|
Ulusal Güvenlik
Ulusal güvenlik, ulusa yönelik tehlikeleri belirlemeyi, bunlara karşı alınacak tedbirleri ve bu tedbirlerle ilgili kararları alacak, uygulamayı yapacak kurumları içeren bir kavramdır.

Ulusa yönelik tehlikeleri, bunların önem sırasını ve alınacak tedbirleri kim, hangi kurum ve kuruluş belirleyecektir? Şüphe yok ki, ulus adına, ulustan aldığı yetki ile ona vekaleten karar alma selahiyetine sahip olan kurum; bu da demokrasilerde yalnızca siyaset kurumudur, seçilmişlerdir, iktidarı ve muhalefeti ile meclistir. Siyaset kurumu dışında kalan bürokratlar ile sivil toplum örgütlerinin fonksiyonları farklıdır. Sivil ve asker memurlar, karar alma durumunda olan kurumun isteği üzerine -veya önceden çıkarılmış kanun, alınmış karar gereği- raporlar hazırlar, bilgi verir, görüş bildirirler, alınan kararları uygularlar. Sivil toplum örgütleri ise -bir mânada siyaset kurumunun parçası olarak- ulusal güvenlik bakımından iktidarların aldığı kararları, uygulamaya koydukları tedbirleri izler, denetler, takdir, teşvik, tenkit, protesto... ederler. Ulusun, kendini yönetmesi (güvenlik tedbirleri almak da buna dahildir) için seçtiği siyasiler (meclis) dışında bir resmi veya sivil şahsın ve kurumun, "rapor, bilgi, fikir verme ve görüş bildirme" haricinde, ulusa yönelik tehlikeler ve alınacak tedbirler konusunda, seçilmişlerin iradesini sınırlayacak, baskı altına alacak ve yönlendirecek bir faaliyette bulunmaları, hem demokrasiye, hem de ulusal güvenliğe aykırı olur, zarar verir. Çünkü günümüzde ulusal güvenlik kavramı o kadar genişletilmiştir ki, bunu siyaset kurumunun elinden aldığınız zaman geriye hemen hiçbi siyasi faaliyet alanı kalmamaktadır. Bu da siyaseti seçilmişlerin elinden almak, atanmışlara -veya kendilerini atamışlara(!)- vermek demektir.
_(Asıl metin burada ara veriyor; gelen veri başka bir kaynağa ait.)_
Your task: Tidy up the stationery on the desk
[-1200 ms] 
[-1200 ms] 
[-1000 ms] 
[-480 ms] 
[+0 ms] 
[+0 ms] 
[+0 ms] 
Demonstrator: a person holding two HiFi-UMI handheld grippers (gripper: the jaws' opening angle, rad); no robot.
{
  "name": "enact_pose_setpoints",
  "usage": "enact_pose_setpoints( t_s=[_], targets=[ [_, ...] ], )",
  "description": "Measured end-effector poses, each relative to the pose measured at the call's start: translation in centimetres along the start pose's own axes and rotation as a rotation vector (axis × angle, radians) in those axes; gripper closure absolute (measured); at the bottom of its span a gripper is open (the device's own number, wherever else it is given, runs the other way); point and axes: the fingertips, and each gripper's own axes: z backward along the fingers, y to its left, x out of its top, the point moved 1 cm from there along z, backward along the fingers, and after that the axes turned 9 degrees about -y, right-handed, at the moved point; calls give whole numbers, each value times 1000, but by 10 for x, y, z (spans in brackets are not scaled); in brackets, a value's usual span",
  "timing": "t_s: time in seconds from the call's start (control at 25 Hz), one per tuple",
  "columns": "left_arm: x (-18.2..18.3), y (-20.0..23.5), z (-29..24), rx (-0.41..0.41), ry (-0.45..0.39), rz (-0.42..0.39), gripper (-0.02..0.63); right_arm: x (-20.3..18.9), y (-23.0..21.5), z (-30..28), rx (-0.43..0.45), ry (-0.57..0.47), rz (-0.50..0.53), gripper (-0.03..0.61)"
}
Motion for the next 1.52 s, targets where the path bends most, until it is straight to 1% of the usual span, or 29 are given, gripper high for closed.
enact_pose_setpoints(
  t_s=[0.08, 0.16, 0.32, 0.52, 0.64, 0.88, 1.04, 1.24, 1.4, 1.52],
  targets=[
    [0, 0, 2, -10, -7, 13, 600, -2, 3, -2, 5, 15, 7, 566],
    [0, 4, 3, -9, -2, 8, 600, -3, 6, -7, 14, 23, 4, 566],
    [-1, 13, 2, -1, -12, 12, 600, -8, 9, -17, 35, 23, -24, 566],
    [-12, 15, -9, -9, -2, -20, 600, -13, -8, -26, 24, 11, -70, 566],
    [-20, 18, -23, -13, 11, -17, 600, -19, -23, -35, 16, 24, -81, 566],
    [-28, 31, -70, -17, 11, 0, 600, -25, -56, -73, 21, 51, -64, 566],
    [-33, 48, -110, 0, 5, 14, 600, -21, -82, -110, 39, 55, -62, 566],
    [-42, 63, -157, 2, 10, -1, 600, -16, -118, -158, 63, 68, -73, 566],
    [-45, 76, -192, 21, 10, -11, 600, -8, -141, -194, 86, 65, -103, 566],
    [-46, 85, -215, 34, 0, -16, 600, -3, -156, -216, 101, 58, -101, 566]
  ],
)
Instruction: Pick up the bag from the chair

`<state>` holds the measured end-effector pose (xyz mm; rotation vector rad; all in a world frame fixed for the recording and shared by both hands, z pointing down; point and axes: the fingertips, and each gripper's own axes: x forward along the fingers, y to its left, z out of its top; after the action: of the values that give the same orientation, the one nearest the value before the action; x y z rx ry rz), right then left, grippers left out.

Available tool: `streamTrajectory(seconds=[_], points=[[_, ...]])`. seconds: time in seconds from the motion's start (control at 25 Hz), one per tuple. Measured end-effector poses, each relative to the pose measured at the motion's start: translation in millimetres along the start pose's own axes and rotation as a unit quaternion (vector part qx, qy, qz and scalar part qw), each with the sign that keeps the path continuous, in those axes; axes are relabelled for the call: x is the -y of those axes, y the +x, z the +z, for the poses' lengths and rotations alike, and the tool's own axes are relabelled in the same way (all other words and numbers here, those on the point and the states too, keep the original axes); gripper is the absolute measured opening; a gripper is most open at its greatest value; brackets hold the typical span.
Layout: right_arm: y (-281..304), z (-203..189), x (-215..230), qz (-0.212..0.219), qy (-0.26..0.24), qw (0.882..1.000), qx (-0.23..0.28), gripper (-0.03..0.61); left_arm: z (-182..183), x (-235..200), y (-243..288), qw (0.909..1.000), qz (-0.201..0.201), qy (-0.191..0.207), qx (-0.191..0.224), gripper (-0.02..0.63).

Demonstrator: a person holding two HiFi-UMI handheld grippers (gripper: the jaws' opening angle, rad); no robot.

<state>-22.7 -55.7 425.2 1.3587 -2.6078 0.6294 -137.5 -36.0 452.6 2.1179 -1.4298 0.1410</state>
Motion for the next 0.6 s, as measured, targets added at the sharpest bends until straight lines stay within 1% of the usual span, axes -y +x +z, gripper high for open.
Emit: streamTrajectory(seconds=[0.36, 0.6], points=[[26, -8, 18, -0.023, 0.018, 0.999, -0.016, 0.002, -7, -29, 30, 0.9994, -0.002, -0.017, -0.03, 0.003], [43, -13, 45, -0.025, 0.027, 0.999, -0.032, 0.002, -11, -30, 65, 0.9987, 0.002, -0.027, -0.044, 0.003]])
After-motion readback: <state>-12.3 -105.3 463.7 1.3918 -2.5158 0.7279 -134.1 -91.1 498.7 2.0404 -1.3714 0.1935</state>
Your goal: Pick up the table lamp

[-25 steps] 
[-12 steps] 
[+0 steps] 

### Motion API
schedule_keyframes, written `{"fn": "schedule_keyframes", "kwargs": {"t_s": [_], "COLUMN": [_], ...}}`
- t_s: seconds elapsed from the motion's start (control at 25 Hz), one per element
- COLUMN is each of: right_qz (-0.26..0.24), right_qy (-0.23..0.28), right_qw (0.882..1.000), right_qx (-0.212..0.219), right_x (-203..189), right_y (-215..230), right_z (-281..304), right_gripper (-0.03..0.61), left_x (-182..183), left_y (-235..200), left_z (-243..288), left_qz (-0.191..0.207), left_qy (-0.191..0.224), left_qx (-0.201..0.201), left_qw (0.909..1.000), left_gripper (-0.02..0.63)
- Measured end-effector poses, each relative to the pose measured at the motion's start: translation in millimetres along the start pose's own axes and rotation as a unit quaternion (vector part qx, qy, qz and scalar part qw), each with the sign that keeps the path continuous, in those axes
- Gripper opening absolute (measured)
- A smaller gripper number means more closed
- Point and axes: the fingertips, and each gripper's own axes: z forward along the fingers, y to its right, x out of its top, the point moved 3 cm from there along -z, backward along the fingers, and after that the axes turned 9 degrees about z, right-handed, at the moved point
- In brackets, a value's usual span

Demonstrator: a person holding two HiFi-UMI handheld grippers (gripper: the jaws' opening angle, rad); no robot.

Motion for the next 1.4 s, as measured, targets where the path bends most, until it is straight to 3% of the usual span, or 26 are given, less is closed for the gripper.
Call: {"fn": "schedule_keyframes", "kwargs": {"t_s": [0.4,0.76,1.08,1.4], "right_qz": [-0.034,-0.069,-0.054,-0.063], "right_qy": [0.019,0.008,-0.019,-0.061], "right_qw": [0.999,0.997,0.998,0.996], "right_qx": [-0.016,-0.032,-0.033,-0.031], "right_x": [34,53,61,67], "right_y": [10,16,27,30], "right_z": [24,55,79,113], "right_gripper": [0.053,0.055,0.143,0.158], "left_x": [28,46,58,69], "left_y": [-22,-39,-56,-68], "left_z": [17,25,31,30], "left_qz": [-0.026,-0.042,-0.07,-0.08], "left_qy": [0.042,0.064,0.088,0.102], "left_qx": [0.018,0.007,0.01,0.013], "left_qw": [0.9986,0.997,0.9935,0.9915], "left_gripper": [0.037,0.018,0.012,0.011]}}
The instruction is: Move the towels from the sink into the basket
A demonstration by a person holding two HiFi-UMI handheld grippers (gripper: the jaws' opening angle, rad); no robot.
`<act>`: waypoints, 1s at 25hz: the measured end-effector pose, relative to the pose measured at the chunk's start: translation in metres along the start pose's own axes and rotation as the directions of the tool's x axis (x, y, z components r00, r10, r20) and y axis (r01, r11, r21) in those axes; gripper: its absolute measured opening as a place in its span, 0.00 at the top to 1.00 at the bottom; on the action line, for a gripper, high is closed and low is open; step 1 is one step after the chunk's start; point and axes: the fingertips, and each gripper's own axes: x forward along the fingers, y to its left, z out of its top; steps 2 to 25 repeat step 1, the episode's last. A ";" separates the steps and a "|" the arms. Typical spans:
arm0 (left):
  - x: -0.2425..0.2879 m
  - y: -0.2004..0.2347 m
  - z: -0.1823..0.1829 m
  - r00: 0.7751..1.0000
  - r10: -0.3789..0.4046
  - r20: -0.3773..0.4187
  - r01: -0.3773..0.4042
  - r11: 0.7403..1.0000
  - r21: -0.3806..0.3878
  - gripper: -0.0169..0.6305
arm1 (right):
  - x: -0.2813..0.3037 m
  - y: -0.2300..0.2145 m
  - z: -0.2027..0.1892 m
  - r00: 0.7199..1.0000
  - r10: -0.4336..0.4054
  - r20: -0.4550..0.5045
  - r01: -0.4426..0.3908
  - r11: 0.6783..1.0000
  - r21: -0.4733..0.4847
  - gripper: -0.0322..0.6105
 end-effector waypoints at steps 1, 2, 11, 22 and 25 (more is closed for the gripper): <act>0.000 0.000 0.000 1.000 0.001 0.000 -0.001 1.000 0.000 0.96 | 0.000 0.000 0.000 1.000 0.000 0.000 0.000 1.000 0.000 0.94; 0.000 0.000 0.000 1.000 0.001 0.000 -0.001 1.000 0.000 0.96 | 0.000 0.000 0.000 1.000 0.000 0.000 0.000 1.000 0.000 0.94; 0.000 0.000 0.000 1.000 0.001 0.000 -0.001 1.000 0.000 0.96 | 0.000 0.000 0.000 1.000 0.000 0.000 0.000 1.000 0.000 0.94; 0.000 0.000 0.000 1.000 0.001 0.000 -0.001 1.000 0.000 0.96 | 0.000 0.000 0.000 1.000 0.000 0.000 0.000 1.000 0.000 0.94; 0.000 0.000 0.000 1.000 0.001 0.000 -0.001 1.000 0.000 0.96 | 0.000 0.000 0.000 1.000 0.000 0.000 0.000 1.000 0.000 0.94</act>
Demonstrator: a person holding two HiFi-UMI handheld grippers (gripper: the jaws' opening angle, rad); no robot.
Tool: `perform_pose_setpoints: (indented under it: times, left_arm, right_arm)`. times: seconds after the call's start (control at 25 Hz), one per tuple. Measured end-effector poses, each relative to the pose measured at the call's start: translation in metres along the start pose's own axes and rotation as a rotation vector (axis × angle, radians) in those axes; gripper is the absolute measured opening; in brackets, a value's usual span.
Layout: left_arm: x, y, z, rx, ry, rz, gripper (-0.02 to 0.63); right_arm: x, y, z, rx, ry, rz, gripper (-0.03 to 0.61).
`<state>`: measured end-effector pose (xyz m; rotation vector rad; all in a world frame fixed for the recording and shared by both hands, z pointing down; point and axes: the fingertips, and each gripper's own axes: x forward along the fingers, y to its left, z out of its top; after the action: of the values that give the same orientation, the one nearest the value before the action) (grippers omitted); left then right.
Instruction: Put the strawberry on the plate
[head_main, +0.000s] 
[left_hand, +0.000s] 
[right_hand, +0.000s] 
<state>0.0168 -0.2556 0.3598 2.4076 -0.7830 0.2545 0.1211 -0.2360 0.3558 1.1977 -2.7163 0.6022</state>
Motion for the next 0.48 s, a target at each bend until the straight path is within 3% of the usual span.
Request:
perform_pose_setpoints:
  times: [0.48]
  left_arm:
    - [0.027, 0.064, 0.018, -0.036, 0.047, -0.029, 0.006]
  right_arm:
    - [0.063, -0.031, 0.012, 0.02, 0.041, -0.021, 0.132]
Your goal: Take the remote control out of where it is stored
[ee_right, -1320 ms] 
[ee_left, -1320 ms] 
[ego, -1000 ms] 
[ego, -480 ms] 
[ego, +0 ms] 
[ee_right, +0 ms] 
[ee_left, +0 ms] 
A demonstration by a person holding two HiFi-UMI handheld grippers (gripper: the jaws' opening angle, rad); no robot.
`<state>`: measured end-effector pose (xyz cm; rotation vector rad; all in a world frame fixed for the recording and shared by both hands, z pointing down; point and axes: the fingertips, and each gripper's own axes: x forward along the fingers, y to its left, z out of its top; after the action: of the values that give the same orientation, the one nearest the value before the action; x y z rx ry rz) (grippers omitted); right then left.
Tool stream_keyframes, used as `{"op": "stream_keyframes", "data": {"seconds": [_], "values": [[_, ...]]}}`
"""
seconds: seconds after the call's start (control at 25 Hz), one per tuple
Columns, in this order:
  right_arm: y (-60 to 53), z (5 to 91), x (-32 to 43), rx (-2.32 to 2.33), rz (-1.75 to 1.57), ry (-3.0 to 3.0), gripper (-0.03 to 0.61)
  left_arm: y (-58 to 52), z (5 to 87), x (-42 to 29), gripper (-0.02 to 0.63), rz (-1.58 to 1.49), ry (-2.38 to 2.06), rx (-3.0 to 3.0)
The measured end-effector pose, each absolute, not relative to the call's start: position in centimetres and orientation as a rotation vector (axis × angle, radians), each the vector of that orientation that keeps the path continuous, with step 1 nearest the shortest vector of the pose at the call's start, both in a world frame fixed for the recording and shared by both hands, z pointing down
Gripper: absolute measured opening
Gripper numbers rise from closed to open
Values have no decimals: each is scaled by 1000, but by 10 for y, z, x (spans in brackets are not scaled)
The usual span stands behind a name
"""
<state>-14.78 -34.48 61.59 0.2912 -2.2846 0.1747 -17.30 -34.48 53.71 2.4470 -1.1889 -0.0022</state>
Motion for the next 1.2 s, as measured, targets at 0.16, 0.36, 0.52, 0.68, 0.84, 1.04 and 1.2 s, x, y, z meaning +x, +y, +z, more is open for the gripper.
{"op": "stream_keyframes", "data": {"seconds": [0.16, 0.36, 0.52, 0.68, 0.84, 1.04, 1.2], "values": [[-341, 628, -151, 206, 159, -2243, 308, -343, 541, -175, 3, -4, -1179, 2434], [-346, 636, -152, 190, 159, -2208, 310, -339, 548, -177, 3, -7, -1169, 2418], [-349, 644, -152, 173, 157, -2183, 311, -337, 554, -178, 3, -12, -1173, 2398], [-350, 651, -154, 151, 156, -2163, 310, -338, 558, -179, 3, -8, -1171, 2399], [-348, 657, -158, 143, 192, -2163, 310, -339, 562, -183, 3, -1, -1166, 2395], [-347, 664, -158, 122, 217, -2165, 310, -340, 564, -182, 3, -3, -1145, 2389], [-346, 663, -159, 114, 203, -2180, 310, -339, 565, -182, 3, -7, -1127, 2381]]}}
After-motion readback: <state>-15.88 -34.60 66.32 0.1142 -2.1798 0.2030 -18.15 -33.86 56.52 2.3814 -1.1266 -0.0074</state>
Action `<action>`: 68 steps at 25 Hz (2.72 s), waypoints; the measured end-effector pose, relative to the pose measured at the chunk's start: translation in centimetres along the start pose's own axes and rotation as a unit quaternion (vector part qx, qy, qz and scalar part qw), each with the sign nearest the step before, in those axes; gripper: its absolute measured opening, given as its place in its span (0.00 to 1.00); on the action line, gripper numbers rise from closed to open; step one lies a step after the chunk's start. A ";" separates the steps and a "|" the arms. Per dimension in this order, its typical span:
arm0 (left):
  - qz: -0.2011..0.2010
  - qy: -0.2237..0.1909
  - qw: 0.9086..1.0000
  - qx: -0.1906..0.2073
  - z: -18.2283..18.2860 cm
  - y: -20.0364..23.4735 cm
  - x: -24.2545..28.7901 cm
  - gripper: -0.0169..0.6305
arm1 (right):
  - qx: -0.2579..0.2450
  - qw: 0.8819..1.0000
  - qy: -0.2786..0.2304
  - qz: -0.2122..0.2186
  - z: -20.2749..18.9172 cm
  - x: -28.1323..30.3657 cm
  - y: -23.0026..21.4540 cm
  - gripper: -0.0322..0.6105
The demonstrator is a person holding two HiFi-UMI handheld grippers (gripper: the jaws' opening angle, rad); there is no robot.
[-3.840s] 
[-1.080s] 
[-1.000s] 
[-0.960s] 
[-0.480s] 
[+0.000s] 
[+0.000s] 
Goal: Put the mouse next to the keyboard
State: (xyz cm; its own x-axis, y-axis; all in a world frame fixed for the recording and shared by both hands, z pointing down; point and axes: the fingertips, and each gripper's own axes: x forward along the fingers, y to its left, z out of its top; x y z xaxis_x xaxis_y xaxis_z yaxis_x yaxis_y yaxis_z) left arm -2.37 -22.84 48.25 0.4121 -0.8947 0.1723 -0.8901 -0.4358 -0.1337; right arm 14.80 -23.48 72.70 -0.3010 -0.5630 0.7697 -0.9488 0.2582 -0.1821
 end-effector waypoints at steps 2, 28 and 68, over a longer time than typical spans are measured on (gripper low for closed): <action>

Güvenlik tehlikenin karşıtıdır, tehlike de ulusun maddi ve manevi varlığının fiilen zarar görmesi veya zarar görmesi ihtimalinin (vehminin değil) bulunmasıdır. "Ulus için neyin faydalı ve neyin de zararlı olduğuna kim karar verecektir?" Soruyu bu şekilde bir daha sormuş olalım. İnsanı birey olarak alırsanız, yetişkin bireylerin kendileri, henüz reşid olmamış çocukların ise hukuki temsilcileri, kendileri için faydalı veya zararlı olanı belirleme hak ve yetkisine sahiptirler. Nasıl yetişkin bireyin yetki vermediği birisi, onun için faydalı, doğru ve iyi olan şeye ve davranışa karar verme hakkına sahip değilse, yetişkin bireylerin ve himayelerinde olanların oluşturdukları ulus hakkında faydalı, iyi, uygun ve doğru olan şeye/davranışa/uygulamaya karar verme hakkına da, onlardan başkası (dolayısıyla ulusun yetki verdiği siyaset kurumundan başkası) sahip olamaz. Sahip olsun derseniz o sistemin adı demokrasi değildir, o güvenlik de ulusal (milli) değil, kendini milletin vasisi sayan bir avuç "kerameti kendinden menkul" çok bilmişlerin güvenliğidir.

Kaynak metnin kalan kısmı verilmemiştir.